What do the lines say, reproduced word for word, from the first of the entries below through the line bearing "(177, 194) to (47, 31): 413"?

(Records from a data collection)
◇ ◇ ◇
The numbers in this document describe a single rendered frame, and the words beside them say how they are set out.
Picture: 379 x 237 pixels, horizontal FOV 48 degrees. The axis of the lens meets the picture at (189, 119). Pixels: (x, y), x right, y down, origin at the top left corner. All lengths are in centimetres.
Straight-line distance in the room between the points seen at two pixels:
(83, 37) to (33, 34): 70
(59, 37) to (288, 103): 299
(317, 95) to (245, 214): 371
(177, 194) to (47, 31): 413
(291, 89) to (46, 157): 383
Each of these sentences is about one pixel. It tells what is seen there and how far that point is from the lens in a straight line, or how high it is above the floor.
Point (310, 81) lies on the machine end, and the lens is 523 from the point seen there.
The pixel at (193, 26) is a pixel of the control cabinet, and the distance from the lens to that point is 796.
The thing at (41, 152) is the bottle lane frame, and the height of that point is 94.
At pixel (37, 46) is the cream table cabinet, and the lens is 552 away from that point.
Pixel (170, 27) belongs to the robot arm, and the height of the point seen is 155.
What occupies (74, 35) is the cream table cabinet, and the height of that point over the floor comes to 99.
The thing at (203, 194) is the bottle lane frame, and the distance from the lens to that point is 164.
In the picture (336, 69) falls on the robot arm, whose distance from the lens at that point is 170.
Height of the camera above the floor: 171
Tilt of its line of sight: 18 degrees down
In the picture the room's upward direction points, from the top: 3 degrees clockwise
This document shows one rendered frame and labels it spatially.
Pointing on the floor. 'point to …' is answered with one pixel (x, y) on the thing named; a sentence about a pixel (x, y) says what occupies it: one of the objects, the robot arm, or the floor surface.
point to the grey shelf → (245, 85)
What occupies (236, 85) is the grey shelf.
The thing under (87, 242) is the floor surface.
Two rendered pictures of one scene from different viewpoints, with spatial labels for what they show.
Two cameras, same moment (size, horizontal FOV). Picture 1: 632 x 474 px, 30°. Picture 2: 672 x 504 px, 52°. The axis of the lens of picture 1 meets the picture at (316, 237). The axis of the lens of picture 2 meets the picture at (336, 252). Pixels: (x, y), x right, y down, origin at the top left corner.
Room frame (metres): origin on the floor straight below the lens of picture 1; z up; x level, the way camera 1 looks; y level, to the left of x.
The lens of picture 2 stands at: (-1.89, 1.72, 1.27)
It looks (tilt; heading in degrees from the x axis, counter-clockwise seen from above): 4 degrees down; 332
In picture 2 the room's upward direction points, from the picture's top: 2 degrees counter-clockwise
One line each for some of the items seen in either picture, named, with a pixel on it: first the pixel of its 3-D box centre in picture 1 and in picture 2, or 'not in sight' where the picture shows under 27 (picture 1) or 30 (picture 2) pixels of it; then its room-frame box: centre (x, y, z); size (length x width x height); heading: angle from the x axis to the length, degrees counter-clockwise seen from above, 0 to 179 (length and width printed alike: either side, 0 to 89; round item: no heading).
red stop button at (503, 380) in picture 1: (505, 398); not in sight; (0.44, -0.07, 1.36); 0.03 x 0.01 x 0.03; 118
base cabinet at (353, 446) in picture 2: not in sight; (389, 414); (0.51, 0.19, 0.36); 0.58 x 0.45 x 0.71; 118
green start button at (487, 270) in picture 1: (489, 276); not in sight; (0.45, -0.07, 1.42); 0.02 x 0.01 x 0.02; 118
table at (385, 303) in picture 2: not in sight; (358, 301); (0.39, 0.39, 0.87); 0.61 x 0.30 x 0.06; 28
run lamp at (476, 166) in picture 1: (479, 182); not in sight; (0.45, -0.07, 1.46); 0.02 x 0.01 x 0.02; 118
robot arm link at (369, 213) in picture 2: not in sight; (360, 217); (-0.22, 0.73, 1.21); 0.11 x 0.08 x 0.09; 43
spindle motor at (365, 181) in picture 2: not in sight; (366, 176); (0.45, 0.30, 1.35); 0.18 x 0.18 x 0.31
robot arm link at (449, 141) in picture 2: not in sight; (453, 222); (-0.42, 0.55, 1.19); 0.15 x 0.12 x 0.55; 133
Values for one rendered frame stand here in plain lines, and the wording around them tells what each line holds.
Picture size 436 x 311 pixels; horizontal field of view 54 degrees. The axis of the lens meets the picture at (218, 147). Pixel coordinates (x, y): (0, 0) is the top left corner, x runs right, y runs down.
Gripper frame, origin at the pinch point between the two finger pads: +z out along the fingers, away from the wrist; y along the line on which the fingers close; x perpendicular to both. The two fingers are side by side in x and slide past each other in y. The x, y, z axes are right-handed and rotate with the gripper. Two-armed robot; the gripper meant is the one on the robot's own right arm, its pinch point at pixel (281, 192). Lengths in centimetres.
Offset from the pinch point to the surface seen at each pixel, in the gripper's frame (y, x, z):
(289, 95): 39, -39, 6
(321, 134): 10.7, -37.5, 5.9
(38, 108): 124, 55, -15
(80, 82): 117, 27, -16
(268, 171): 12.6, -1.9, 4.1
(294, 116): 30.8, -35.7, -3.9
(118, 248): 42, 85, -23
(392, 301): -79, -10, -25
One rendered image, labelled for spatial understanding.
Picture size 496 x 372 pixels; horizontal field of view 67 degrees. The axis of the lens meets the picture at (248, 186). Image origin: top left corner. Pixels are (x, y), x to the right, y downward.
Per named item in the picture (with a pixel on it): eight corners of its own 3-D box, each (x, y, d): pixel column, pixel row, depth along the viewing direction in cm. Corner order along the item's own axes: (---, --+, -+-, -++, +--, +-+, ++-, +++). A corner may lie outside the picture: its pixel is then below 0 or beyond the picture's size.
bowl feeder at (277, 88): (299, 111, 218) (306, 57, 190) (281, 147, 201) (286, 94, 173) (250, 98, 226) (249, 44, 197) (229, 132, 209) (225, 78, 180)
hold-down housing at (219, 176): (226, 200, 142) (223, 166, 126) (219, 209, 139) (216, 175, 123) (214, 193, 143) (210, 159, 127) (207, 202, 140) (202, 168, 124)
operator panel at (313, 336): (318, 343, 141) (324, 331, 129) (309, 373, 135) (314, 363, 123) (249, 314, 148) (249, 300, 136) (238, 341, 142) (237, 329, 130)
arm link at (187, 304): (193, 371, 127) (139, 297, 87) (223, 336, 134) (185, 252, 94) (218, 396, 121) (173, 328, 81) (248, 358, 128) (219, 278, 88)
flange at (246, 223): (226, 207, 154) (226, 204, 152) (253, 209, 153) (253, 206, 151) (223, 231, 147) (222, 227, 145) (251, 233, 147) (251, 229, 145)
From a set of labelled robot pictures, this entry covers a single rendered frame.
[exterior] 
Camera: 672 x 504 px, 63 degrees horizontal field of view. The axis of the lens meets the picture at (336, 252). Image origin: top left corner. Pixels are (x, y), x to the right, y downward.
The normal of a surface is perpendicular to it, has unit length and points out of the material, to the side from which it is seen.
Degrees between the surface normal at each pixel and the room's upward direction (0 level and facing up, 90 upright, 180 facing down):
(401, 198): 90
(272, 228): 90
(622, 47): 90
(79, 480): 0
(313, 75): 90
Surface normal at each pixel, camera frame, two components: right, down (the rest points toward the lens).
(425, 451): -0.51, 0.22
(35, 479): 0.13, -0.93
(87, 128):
◇ ◇ ◇
## RESPONSE TO THE EXERCISE
The numbers in this document describe a single rendered frame, and the words beside them say how they are set out.
Picture: 379 x 237 pixels, horizontal FOV 48 degrees. The axis of the lens meets the picture at (189, 119). Pixels: (x, y), x right, y down, origin at the top left corner. All lengths are in centimetres.
Straight-line distance in the room between the points seen at two pixels:
(83, 37) to (33, 34): 70
(59, 37) to (288, 103): 299
(317, 95) to (245, 214): 371
(177, 194) to (47, 31): 413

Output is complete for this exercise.